┌──

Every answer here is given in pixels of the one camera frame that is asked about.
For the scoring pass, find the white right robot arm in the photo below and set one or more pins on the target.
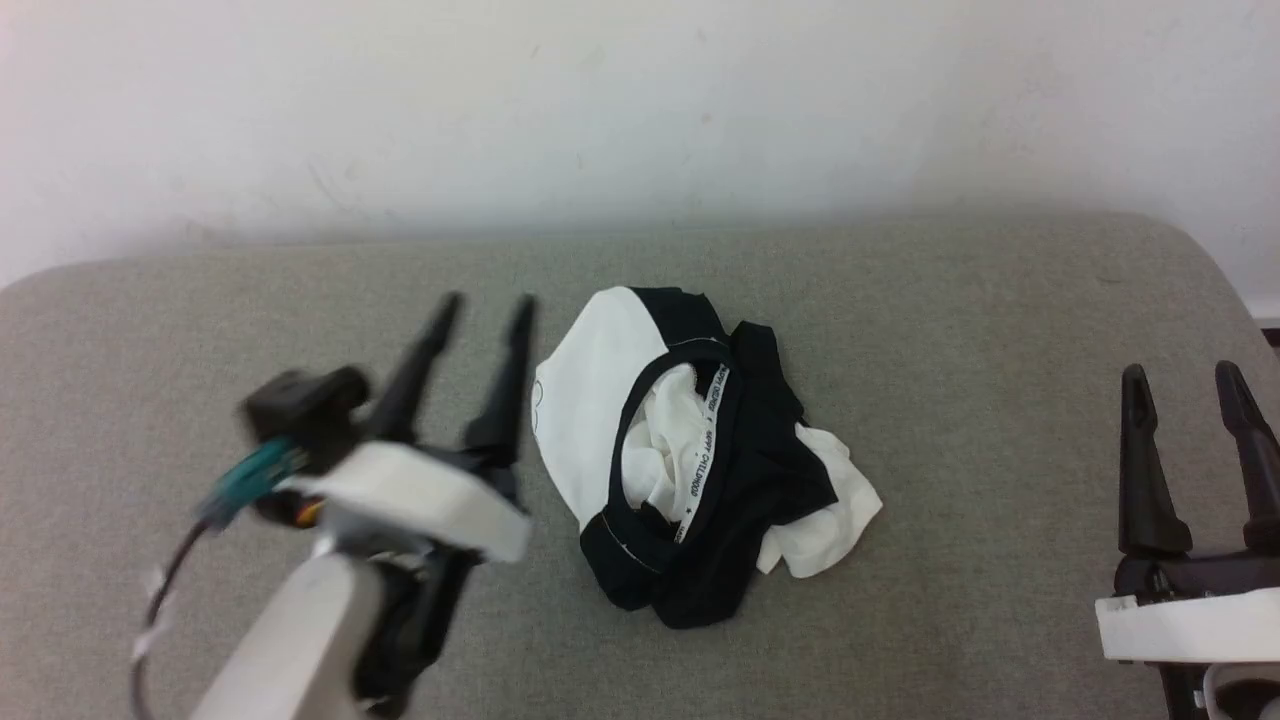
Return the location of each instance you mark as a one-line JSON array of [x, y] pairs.
[[1250, 700]]

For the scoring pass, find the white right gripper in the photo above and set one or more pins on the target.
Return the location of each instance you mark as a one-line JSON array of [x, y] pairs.
[[1190, 620]]

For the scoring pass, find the black and white t-shirt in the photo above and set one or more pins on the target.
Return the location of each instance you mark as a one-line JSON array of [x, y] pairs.
[[740, 470]]

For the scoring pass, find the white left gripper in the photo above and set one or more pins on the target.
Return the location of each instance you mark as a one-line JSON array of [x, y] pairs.
[[420, 495]]

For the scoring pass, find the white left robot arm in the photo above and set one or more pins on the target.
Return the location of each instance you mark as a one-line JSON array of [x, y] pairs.
[[290, 640]]

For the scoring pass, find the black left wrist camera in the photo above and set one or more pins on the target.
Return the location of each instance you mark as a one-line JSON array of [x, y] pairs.
[[300, 405]]

└──

■ **WHAT THE TASK REQUIRES**:
Line by line, return the listing above exactly, leaving out its pictures.

■ **SOLUTION TO THIS EXERCISE**:
Every answer here is given in pixels of the one camera frame that is asked about.
For the scoring pass, find the white right robot arm in the photo below and set one or more pins on the target.
Return the location of each instance you mark as a one-line JSON array of [x, y] pairs.
[[1250, 700]]

For the scoring pass, find the white right gripper in the photo above and set one or more pins on the target.
Return the location of each instance you mark as a one-line JSON array of [x, y] pairs.
[[1190, 620]]

For the scoring pass, find the black and white t-shirt in the photo above and set one or more pins on the target.
Return the location of each instance you mark as a one-line JSON array of [x, y] pairs.
[[740, 470]]

For the scoring pass, find the white left gripper in the photo above and set one or more pins on the target.
Return the location of each instance you mark as a one-line JSON array of [x, y] pairs.
[[420, 495]]

For the scoring pass, find the white left robot arm in the photo above and set one or more pins on the target.
Return the location of each instance you mark as a one-line JSON array of [x, y] pairs.
[[290, 640]]

For the scoring pass, find the black left wrist camera in the photo above and set one or more pins on the target.
Return the location of each instance you mark as a one-line JSON array of [x, y] pairs.
[[300, 405]]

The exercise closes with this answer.